» **WORK INSTRUCTIONS**:
Could you please write out the data shown below, exactly and in full?

● ● ● ● ●

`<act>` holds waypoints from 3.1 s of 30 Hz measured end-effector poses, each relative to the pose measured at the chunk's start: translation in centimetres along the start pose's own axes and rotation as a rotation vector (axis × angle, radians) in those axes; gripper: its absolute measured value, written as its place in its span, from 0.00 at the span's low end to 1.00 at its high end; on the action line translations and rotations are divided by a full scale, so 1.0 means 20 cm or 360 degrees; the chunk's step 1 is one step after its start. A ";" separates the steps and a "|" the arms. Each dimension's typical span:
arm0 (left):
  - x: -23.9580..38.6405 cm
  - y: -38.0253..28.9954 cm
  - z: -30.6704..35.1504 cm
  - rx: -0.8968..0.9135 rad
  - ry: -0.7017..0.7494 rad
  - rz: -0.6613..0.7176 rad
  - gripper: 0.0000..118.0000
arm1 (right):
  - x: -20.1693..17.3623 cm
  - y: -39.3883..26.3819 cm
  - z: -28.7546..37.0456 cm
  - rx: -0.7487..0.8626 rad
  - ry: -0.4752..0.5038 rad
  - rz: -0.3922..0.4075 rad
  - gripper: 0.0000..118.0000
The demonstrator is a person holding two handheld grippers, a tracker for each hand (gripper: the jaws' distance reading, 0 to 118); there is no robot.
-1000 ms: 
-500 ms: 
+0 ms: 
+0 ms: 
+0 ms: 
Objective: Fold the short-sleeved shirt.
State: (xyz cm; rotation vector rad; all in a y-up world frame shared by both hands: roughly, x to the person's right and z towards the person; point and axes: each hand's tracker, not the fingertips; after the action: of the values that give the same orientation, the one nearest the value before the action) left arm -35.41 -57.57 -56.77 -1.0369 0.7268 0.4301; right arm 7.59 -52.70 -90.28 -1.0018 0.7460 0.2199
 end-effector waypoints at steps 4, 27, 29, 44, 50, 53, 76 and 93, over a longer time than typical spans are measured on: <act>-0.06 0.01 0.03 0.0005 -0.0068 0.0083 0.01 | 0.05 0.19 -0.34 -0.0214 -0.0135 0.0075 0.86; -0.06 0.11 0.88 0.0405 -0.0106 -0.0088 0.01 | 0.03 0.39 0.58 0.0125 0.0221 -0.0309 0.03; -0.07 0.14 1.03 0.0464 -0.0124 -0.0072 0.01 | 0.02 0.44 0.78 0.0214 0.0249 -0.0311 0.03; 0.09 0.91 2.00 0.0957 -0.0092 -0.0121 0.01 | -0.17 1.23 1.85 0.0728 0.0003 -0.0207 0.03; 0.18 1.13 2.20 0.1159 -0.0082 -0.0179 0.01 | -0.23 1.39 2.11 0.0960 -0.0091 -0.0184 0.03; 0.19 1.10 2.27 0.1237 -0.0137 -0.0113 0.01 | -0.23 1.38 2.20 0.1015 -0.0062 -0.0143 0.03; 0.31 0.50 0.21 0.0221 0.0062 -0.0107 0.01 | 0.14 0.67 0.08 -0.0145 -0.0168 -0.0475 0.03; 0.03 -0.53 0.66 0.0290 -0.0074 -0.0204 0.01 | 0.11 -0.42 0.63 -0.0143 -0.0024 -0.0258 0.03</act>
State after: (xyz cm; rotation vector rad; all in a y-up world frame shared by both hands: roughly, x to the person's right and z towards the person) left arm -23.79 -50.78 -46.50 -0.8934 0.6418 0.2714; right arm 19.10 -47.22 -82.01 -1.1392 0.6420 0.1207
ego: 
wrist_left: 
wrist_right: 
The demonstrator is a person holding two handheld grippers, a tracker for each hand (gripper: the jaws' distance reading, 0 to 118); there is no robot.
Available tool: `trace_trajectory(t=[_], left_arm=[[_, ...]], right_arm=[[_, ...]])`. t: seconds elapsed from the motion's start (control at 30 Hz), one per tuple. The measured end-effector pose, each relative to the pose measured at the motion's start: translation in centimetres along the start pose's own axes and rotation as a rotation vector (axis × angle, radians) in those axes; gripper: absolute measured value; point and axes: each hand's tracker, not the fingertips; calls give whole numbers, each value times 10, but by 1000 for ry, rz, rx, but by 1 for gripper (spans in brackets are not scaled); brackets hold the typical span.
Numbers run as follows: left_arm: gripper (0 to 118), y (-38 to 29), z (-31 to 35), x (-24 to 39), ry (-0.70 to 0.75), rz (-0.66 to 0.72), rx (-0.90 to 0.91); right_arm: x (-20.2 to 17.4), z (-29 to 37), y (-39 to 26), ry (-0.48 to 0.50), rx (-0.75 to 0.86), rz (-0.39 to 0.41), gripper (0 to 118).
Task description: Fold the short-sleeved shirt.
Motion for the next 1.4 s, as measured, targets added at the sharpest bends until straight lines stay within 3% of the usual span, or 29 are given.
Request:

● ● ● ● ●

» **OUTPUT BELOW**:
`<act>` holds waypoints from 3.1 s of 30 Hz measured end-effector poses, each relative to the pose measured at the chunk's start: translation in centimetres along the start pose's own axes and rotation as a rotation vector (axis × angle, radians) in those axes; gripper: its absolute measured value, written as its place in its span, from 0.00 at the span's low end to 1.00 at its high end; on the action line translations and rotations are divided by a full scale, so 1.0 means 20 cm or 360 degrees; the chunk's step 1 is one step after its start. A ";" separates the steps and a "|" the arms. Each dimension's typical span:
arm0 (left):
  - x: -23.9580..38.6405 cm
  - y: -38.0253..28.9954 cm
  - z: -30.6704..35.1504 cm
  - rx: -0.8968..0.9135 rad
  - ry: -0.7017..0.7494 rad
  - rz: -0.6613..0.7176 rad
  - gripper: 0.0000..118.0000
arm1 (right):
  - x: -20.1693..17.3623 cm
  - y: -39.3883..26.3819 cm
  - z: -28.7546..37.0456 cm
  - rx: -0.7487..0.8626 rad
  - ry: -0.4752..0.5038 rad
  - rz: -0.3922..0.4075 rad
  - gripper: 0.0000..118.0000
The demonstrator is a person holding two handheld grippers, a tracker for each hand (gripper: the jaws' distance reading, 0 to 118); there is no robot.
-1000 ms: 
-500 ms: 
+0 ms: 
+0 ms: 
+0 ms: 
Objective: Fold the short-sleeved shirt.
State: (xyz cm; rotation vector rad; all in a y-up world frame shared by both hands: roughly, x to the person's right and z towards the person; point and axes: each hand's tracker, not the fingertips; after the action: of the values that give the same orientation, the one nearest the value before the action) left arm -35.41 -57.57 -56.77 -1.0369 0.7268 0.4301; right arm 7.59 -52.70 -90.28 -1.0018 0.7460 0.2199
 end-effector waypoints at steps 4, 27, 29, 44, 50, 53, 76 and 93, over a longer time than typical spans are measured on: <act>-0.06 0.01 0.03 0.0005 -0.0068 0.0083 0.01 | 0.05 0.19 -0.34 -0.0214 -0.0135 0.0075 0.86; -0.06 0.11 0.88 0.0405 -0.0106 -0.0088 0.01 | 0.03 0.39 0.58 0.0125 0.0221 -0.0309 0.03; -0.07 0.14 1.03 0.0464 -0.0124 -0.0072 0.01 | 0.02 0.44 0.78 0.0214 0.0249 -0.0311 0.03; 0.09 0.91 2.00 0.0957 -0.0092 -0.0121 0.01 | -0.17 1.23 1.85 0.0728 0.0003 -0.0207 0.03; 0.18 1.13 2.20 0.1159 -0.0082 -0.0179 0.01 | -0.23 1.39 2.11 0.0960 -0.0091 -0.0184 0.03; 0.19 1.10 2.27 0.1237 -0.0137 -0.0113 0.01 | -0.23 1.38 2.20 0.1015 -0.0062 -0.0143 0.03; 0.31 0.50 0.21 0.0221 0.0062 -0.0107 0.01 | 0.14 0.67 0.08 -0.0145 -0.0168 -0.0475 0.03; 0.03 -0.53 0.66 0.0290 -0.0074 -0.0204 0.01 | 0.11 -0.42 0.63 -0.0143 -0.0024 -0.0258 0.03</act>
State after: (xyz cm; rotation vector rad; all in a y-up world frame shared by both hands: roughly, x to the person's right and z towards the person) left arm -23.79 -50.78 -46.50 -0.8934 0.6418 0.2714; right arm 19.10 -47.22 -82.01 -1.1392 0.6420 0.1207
ego: 
wrist_left: 
wrist_right: 
The demonstrator is a person holding two handheld grippers, a tracker for each hand (gripper: the jaws' distance reading, 0 to 118); there is no robot.
Available tool: `trace_trajectory(t=[_], left_arm=[[_, ...]], right_arm=[[_, ...]])`. t: seconds elapsed from the motion's start (control at 30 Hz), one per tuple. The measured end-effector pose, each relative to the pose measured at the motion's start: translation in centimetres along the start pose's own axes and rotation as a rotation vector (axis × angle, radians) in those axes; gripper: absolute measured value; point and axes: each hand's tracker, not the fingertips; calls give whole numbers, each value times 10, but by 1000 for ry, rz, rx, but by 1 for gripper (spans in brackets are not scaled); brackets hold the typical span.
Numbers run as follows: left_arm: gripper (0 to 118), y (-38 to 29), z (-31 to 35), x (-24 to 39), ry (-0.70 to 0.75), rz (-0.66 to 0.72), rx (-0.90 to 0.91); right_arm: x (-20.2 to 17.4), z (-29 to 37), y (-39 to 26), ry (-0.48 to 0.50), rx (-0.75 to 0.86), rz (-0.39 to 0.41), gripper (0 to 118).
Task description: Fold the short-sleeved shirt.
Motion for the next 1.4 s, as measured, targets added at the sharpest bends until straight lines stay within 3% of the usual span, or 29 are given.
Request:

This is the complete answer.